Fooled you! But that's just the point. The experiment is meaningless, and the passionate internet debates more so, if we cannot agree on what is truly meant by the question. But don't worry, I won't pull a Lost on you - I do intend to give a truly airtight answer later on. For now though, we need to debate semantics.
Really, we do.
You see, the AOAT confusion all arises from misses - misconceptions, misinterpretations, and misunderstandings. Consider three rewordings of the question:
1) An airplane is sitting at rest on a very powerful treadmill. You are at the controls of the treadmill, while I am at the controls of the airplane. On some signal, I begin to attempt to take flight in the plane, and you attempt to match my speed to try to keep me stationary. Will the plane take off?
2) An airplane is sitting at rest on a very powerful treadmill. You are at the controls of the treadmill, while I am at the controls of the airplane. On some signal, I throttle up the airplane and you turn on the treadmill, and we conspire by our joint effort to try to keep the plane stationary relative to the ground. Will the plane take off?
3) An airplane is sitting at rest on a very powerful treadmill. You are at the controls of the treadmill, while I am at the controls of the airplane. On some signal, I attempt to take flight in the plane, but you match my speed with the treadmill and keep me stationary relative to the ground. Will the plane take off?
Here are the absolute, 100%, bet-your-life-on-it answers to these rewordings:
Yes.
No.
Whoever asked this question is an idiot.
And that's about all this debate comes down to, folks. If we could all agree on one set of rules for the thought experiment, then we ought to be able to make the explanation of the answer clear. As it stands, normally one side has interpretation (1) in mind, and argues vehemently with someone else who has interpretation (2) in mind, and the whole thing blows up into a senseless squabble.
Here are the three core facts that are rock-solid:
A) If the plane remains stationary relative to the ground, it will not take off.
B) If the plane moves relative to the ground, it will take off.
C) The person operating the conveyor belt cannot by himself make the plane remain stationary relative to the ground.
(EDIT: Really, you should substitute the word "air" for ground in the above facts. I use "ground" throughout this post because of a consistent mistake made by "no-flys" in their assumption that the plane remains stationary. It doesn't remain stationary, relative to the ground or the air. The important point is that it moves relative to the air, not the ground, but I'm assuming throughout this post that there is no significant tailwind or headwind. I discuss the implications of this briefly in the section about windtunnels.)
That's about all you need to know to argue whichever interpretation is appropriate. I'll discuss why these facts are true in a moment. In the meantime, look back at the three re-wordings of the question above.
In (1), the key phrase is "you attempt to match my speed to try to keep me stationary." Since we know from fact (C) that you cannot keep me stationary, it follows from (B) that I will take off successfully.

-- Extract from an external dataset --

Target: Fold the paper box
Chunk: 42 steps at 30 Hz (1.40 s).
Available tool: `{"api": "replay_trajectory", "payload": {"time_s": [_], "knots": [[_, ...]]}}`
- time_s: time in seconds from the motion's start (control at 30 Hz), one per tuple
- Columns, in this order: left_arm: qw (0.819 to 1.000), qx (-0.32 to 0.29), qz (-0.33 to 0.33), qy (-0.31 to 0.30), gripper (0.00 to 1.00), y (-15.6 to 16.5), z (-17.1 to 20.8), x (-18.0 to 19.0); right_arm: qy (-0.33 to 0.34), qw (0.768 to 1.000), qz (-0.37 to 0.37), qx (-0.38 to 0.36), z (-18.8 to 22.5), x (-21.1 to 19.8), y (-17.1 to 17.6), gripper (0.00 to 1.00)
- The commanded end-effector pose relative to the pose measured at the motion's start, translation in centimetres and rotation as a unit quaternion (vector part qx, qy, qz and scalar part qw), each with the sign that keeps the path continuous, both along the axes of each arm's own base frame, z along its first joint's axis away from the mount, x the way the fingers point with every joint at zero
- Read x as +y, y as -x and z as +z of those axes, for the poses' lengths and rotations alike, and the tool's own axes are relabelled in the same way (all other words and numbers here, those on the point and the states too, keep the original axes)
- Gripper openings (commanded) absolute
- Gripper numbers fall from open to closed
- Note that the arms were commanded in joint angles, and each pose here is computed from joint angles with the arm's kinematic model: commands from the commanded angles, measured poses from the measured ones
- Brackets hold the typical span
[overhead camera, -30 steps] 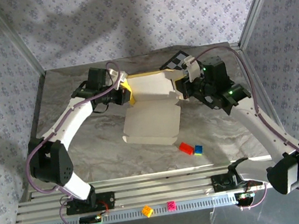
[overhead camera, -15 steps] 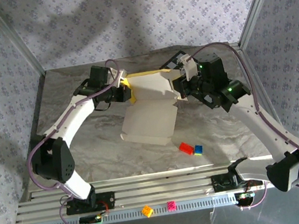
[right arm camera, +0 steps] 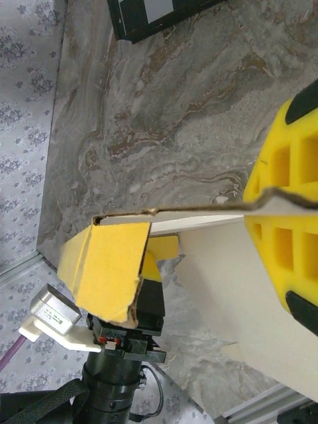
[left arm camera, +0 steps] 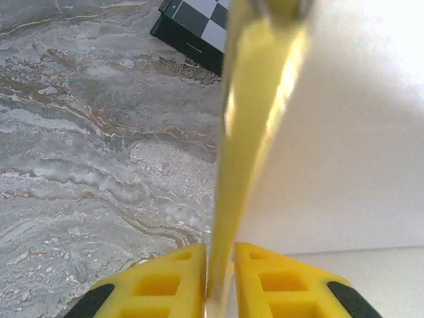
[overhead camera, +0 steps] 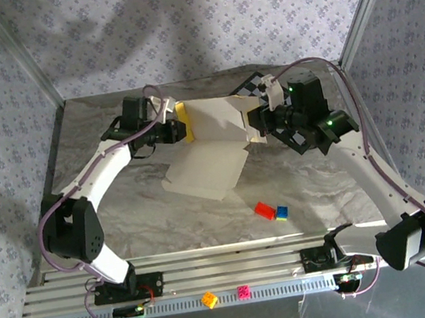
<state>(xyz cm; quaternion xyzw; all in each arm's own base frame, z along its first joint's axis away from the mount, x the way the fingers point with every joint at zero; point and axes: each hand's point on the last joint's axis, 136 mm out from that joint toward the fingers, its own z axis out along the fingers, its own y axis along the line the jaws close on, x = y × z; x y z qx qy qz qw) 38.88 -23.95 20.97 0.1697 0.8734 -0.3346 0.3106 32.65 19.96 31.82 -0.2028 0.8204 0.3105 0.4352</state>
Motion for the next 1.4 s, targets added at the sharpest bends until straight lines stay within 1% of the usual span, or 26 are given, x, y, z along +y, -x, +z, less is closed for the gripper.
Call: {"api": "replay_trajectory", "payload": {"time_s": [0.0, 0.07, 0.13, 0.2, 0.3, 0.47, 0.67, 0.9, 1.07, 1.2, 1.37], "knots": [[0.999, -0.026, -0.011, 0.027, 0.13, 0.4, 2.4, -0.4, -0.024, 1.000, 0.008, -0.005, 1.7, 0.2, 0.2, 0.00], [0.999, -0.028, -0.012, 0.028, 0.10, 0.3, 2.4, -0.5, -0.029, 1.000, 0.008, -0.005, 1.8, 0.1, 0.3, 0.00], [0.999, -0.028, -0.009, 0.028, 0.11, 0.2, 2.4, -0.5, -0.032, 0.999, 0.010, -0.005, 2.0, 0.2, 0.3, 0.00], [0.999, -0.030, -0.005, 0.029, 0.17, 0.1, 2.4, -0.4, -0.034, 0.999, 0.013, -0.003, 1.9, 0.2, 0.4, 0.00], [0.999, -0.033, -0.002, 0.032, 0.22, -0.1, 2.4, -0.5, -0.038, 0.999, 0.015, 0.000, 1.9, 0.2, 0.5, 0.00], [0.999, -0.036, 0.001, 0.035, 0.28, -0.6, 2.3, -0.7, -0.043, 0.999, 0.017, -0.003, 2.3, 0.2, 0.7, 0.00], [0.999, -0.035, 0.020, 0.030, 0.38, -1.6, 1.5, -0.6, -0.051, 0.998, 0.021, -0.001, 2.3, 0.1, 0.8, 0.00], [0.999, -0.019, 0.040, 0.019, 0.39, -2.7, -0.6, -0.6, -0.030, 0.999, 0.025, 0.006, 0.4, 0.1, 0.7, 0.00], [0.998, -0.013, 0.047, 0.030, 0.41, -2.7, -2.1, -0.8, -0.016, 0.998, 0.056, 0.009, -0.3, 1.3, 1.3, 0.00], [0.998, -0.012, 0.035, 0.051, 0.45, -2.7, -3.0, -1.4, -0.021, 0.997, 0.073, 0.033, -1.6, 1.6, 1.7, 0.00], [0.997, 0.003, 0.035, 0.070, 0.48, -2.9, -3.8, -1.5, -0.046, 0.991, 0.100, 0.079, -3.5, 2.3, 1.4, 0.00]]}}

In (2), we conspire together to keep the plane stationary. This is possible, albeit stupid. We know from fact (A) that I will not take off.
In (3) - and this is the important part - the actions being described are impossible. We know from (C) that the conveyor operator cannot keep the plane stationary. The most powerful conveyor belt in the world couldn't do it. David Copperfield couldn't do it. It can't be done. Only if the pilot "plays along" can the plane be made to remain stationary.
Unfortunately, most of the "no-flys" - the label given to those who argue that the plane won't take off - are assuming that interpretation (3) is what is being asked. They accept that the plane remains stationary, and say it won't take off. The "will-flys" know that the plane can't remain stationary, and say it will take off. Add to the mix a few people who see that in one way, the plane could be forced to be stationary by some pilot-conveyor cooperation, and you've got a deadly internet forum explosion cocktail.
Let's examine the physics behind the three key facts, so that there will be no doubt as to their validity. The first two are pretty easy to follow. Airplanes create lift by causing air to flow over their wings. This airflow is caused by the motion of the wings relative to the air - that can happen in two ways. The first way is to move the plane forward through the air. The second is to blow air against the plane and over the wings. As far as the plane is concerned, these two scenarios are equivalent. So you could put a plane in a very powerful wind tunnel, blow air over its wings, and have it fly stationary relative to the ground. But that's another question.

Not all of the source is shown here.